Requirement → How many lines of these entries hold the string "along"? Answer with the number alone.

↓

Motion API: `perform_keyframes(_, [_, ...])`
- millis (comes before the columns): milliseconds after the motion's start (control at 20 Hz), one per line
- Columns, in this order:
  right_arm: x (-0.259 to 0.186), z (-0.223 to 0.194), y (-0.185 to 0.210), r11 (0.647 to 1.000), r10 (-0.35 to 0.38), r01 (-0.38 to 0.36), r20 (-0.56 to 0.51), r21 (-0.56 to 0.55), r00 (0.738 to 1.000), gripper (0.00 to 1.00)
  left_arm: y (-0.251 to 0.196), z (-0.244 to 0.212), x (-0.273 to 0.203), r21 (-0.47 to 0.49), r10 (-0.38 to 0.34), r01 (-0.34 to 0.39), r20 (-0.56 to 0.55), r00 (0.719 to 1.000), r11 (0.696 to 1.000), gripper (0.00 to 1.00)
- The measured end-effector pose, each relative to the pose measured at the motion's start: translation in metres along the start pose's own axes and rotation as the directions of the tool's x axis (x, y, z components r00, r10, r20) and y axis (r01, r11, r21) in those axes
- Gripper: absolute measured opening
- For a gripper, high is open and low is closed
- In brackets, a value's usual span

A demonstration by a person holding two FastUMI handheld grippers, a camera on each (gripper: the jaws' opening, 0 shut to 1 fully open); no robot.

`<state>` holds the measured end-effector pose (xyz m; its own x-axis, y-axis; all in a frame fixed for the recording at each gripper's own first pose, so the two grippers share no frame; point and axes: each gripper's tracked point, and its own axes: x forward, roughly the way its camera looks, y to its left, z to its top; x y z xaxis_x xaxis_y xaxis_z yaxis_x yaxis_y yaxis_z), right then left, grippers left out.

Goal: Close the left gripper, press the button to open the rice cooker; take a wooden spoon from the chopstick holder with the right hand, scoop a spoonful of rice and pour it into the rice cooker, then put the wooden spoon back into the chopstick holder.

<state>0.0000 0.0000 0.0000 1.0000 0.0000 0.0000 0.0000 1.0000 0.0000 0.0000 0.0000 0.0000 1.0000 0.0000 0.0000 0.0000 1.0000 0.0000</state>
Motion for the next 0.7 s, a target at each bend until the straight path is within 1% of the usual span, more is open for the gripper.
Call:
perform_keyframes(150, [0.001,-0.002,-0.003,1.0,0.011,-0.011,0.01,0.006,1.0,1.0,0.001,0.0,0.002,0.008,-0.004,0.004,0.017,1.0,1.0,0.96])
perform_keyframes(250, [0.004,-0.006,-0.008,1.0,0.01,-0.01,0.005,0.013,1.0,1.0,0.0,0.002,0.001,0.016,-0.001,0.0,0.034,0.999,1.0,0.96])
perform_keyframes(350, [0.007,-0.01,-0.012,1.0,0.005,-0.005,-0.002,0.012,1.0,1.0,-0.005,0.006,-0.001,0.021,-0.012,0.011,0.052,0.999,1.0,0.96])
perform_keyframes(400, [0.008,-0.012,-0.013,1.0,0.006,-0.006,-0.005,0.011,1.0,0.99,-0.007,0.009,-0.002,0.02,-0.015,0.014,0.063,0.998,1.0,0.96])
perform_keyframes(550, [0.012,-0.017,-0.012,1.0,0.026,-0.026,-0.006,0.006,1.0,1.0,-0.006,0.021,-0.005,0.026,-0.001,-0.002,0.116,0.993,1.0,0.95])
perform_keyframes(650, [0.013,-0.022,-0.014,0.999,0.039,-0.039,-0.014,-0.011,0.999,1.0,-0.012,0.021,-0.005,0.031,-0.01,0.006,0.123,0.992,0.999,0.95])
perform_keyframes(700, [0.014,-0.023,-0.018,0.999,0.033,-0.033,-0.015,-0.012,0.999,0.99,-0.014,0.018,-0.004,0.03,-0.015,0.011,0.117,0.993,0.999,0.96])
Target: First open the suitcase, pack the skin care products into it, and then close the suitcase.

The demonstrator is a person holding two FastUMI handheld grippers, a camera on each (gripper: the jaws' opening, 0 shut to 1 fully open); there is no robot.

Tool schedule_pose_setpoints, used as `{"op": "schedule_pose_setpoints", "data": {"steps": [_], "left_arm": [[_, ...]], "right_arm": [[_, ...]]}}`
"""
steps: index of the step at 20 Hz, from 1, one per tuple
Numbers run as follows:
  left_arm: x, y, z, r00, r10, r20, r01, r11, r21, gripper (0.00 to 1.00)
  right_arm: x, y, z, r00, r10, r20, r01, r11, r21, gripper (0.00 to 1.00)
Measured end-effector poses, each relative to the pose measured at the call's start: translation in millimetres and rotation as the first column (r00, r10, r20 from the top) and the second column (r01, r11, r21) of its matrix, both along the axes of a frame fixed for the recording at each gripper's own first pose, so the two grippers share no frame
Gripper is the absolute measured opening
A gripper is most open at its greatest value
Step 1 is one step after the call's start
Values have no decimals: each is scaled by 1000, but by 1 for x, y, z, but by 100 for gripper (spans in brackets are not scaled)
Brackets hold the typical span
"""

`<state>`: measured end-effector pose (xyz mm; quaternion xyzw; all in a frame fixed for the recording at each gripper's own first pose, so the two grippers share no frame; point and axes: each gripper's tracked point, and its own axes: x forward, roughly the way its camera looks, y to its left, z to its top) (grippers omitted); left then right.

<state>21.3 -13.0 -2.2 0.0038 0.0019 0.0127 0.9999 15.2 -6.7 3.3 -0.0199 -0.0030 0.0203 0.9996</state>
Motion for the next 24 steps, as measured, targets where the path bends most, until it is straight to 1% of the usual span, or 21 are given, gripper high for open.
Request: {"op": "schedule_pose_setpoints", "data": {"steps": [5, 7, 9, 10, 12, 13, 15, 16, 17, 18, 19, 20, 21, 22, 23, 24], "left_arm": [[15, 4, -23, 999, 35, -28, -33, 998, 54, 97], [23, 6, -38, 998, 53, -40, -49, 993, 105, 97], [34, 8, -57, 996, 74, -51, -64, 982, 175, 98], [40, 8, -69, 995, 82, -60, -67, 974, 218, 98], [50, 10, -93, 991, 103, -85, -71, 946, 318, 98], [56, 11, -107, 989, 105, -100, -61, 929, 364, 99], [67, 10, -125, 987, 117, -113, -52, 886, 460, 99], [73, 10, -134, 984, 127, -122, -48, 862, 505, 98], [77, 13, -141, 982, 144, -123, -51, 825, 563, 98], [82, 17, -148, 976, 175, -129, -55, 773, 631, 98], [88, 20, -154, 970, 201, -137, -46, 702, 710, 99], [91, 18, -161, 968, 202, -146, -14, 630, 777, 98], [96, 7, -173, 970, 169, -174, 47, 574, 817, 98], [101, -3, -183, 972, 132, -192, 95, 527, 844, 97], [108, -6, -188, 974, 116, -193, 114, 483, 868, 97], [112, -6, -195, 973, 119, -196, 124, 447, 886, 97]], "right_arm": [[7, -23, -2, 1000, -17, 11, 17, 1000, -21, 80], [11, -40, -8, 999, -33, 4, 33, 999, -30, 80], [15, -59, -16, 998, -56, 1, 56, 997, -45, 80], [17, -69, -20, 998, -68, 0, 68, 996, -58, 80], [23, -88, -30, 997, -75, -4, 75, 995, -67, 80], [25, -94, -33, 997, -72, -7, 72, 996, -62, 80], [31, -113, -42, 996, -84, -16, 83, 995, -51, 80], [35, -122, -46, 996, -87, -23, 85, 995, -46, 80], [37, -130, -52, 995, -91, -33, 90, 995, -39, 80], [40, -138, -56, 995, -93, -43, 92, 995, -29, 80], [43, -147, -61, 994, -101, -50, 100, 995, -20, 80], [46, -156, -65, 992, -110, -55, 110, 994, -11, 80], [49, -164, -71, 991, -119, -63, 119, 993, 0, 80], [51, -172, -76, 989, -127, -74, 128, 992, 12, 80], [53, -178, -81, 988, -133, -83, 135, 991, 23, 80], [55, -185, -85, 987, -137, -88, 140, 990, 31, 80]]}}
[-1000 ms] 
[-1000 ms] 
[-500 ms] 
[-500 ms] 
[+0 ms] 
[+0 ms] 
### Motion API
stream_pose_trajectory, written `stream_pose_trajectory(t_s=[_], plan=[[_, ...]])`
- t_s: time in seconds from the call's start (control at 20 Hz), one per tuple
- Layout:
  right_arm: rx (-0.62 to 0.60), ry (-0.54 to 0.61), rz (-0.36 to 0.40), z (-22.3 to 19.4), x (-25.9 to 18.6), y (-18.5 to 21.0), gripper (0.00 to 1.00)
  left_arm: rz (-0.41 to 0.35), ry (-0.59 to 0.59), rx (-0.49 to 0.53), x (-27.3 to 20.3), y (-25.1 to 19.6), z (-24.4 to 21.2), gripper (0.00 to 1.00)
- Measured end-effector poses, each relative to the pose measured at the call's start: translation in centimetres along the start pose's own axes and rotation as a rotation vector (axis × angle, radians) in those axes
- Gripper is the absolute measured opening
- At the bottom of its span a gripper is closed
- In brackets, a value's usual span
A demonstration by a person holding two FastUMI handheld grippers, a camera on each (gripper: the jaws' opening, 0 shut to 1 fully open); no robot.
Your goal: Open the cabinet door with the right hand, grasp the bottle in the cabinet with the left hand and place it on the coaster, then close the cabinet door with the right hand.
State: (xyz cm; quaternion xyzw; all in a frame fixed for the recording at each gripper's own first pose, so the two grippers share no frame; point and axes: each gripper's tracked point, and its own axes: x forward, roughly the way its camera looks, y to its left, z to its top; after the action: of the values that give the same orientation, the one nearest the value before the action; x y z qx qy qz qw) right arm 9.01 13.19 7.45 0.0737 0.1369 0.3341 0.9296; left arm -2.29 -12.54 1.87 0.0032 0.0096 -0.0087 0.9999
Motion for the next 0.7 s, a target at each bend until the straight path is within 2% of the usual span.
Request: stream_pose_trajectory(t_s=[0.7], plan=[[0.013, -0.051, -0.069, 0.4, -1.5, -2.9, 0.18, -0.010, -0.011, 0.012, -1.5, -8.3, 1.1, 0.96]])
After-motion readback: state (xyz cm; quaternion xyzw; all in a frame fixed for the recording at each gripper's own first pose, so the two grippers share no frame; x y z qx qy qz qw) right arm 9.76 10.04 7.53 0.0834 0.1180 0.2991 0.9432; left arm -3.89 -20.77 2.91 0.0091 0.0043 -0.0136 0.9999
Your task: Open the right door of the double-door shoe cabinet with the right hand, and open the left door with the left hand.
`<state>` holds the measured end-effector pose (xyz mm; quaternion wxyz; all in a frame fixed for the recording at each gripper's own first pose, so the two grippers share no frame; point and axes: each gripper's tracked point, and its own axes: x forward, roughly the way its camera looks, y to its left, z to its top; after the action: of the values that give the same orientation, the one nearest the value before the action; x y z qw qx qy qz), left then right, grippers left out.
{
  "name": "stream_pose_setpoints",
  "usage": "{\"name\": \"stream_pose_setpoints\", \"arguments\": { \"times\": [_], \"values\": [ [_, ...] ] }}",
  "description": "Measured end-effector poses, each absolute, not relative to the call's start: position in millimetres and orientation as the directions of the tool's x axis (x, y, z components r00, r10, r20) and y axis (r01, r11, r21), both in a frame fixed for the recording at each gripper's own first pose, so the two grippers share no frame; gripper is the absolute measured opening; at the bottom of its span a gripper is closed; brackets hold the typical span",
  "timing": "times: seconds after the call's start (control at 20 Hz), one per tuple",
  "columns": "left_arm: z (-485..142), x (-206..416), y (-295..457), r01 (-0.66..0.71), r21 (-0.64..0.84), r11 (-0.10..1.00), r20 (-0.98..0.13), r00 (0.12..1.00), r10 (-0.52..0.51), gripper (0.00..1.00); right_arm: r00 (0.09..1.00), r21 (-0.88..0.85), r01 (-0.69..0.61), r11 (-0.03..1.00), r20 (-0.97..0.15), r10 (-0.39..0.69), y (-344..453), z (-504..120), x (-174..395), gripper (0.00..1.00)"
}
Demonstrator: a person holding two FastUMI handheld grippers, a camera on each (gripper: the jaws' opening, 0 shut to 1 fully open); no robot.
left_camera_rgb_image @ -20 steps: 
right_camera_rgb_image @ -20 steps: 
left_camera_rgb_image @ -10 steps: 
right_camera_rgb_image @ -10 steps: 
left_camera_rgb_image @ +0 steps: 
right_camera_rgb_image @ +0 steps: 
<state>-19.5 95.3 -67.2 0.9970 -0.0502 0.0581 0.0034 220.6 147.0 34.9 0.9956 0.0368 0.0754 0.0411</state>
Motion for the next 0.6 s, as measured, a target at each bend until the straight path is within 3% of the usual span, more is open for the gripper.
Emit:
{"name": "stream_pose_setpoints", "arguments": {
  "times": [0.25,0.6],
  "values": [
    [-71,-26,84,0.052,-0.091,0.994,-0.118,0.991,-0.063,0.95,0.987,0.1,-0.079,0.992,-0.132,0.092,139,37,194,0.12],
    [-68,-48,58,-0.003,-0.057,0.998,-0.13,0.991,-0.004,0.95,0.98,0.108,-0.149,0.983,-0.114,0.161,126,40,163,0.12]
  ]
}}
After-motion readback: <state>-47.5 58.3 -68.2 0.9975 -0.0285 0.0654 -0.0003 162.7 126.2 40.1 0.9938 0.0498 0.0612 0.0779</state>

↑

Exercise answer → 3